• _YOUR INSTRUCTIONS_:
The sole answer should be the number of lines in the material below that hold "bare".

• _RECORD EXTRACTS_:

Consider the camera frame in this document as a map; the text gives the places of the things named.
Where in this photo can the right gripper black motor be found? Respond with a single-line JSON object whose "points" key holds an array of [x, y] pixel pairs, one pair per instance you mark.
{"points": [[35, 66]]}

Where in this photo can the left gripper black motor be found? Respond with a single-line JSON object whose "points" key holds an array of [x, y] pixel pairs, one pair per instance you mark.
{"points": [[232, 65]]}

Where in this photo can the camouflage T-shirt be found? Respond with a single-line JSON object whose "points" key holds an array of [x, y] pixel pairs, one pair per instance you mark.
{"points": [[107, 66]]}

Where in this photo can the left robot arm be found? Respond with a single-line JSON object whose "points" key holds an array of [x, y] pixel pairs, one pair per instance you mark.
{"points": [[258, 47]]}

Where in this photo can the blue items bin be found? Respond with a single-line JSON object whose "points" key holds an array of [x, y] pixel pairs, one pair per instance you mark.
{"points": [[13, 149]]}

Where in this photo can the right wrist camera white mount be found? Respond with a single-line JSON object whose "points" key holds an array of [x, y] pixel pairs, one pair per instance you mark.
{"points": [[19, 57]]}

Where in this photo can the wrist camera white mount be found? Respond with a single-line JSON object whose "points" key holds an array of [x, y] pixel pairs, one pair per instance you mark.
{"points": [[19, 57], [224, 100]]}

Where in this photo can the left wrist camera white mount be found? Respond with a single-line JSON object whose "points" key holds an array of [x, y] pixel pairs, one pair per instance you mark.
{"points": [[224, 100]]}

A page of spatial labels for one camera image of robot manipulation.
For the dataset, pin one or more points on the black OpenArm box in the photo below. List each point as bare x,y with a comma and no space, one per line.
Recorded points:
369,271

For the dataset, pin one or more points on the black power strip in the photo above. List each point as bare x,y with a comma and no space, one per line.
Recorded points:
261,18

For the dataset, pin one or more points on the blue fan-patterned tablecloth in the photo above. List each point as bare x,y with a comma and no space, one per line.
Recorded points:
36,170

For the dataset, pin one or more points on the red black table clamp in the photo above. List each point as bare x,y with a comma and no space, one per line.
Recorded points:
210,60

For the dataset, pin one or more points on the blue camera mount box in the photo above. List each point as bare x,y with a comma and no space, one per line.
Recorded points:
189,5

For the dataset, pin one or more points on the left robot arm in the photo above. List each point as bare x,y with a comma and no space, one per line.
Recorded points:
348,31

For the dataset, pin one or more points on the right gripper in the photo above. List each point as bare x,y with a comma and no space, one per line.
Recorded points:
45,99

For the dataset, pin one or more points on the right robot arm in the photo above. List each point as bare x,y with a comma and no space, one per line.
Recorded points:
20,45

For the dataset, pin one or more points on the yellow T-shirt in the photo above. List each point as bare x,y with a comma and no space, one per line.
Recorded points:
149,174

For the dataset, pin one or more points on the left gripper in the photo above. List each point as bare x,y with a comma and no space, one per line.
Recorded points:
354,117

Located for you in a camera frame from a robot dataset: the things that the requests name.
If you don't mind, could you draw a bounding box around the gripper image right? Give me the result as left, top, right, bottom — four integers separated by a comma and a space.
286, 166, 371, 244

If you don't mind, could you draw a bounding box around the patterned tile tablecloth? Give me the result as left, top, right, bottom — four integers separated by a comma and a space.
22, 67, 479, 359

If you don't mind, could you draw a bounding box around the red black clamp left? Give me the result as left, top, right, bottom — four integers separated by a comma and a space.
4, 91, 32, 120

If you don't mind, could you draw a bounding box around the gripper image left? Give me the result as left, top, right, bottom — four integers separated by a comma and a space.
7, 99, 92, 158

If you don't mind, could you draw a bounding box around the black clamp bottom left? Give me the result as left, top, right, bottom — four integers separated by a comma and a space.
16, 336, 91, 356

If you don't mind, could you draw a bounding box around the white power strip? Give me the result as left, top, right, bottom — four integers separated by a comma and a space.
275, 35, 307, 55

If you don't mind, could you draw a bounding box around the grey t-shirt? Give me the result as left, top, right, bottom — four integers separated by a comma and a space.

• _RESULT FOR THIS EXERCISE_:
10